> **PROBLEM TO SOLVE**
Throughout the listing below, copy each line containing "instance".

> **EXCERPTED RECORDS**
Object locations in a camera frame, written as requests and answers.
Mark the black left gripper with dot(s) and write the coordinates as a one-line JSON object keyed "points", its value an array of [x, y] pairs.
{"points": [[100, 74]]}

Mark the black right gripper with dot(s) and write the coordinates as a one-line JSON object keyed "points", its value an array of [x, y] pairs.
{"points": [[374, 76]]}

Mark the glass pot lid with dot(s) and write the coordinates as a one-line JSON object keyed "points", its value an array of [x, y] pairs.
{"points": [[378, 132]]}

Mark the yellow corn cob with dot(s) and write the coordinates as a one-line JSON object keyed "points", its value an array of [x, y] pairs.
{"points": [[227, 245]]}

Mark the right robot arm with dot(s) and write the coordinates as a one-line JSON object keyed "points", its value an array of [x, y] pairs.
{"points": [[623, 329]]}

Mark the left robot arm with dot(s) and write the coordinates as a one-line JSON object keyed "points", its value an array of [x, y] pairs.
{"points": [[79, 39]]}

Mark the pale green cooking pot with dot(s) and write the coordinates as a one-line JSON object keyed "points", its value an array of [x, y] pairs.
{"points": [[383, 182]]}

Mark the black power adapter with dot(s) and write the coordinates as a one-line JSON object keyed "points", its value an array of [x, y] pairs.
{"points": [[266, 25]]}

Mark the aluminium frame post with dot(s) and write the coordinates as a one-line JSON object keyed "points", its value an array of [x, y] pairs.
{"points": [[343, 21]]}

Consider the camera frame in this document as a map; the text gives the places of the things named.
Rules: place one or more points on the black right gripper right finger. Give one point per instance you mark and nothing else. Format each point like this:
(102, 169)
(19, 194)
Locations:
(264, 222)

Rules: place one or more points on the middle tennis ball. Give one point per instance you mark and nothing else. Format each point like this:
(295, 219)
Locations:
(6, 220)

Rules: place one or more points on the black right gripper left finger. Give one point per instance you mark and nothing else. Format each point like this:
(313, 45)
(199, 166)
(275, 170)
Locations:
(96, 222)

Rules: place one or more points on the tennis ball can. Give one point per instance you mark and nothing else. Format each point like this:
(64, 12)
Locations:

> **REPLY**
Rules: place one or more points on the black right gripper right finger. Give one point per instance you mark and nothing else. Format each point like this:
Rules: place one or more points on the middle tennis ball. Give one point per instance you mark and nothing else. Format each point like this:
Rules: place one or more points on the black right gripper left finger. Give one point per instance you mark and nothing else. Format each point like this:
Rules: place one or more points on the tennis ball can. Give one point per instance you mark and nothing else. Format each point like this:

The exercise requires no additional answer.